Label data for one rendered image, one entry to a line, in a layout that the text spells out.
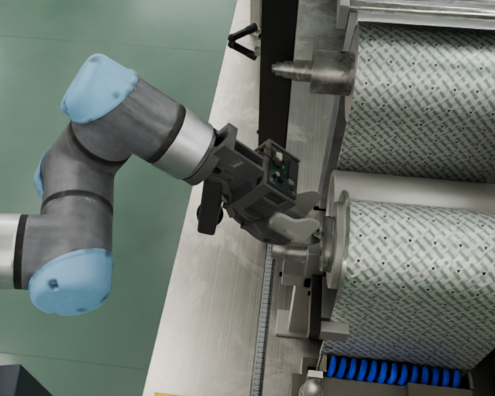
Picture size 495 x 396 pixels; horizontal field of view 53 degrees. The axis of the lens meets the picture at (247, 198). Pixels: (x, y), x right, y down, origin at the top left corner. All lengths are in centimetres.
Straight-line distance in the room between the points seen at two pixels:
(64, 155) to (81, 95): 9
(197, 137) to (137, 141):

-.-.-

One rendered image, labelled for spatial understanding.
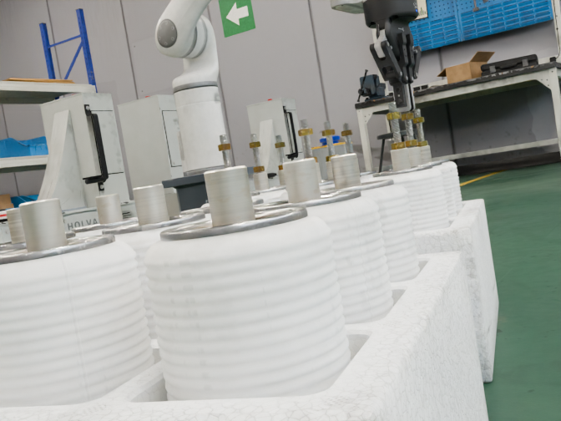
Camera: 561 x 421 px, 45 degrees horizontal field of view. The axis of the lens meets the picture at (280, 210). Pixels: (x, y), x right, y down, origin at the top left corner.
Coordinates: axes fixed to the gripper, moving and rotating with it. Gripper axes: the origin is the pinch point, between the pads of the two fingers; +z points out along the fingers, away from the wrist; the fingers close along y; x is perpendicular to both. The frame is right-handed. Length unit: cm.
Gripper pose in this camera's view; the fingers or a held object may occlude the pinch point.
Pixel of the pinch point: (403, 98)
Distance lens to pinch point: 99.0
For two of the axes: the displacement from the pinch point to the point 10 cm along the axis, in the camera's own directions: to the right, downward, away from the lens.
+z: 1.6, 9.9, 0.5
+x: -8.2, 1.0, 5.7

-.-.-

◆ WORK ORDER:
Taking the records above, print only and exactly the lines from the line with "Label data for" to the line with "Picture size 495", both kept, and exclude pictures.

◆ YOUR SOLUTION:
Label data for one rendered image, one entry to a line, in a layout that the text spells out.
Picture size 495 x 396 pixels; horizontal field of view 53 degrees. The axis of the lens meets the picture at (247, 198). Pixels: (x, y), x right, y down, origin at the top left corner. All lengths are in centimetres.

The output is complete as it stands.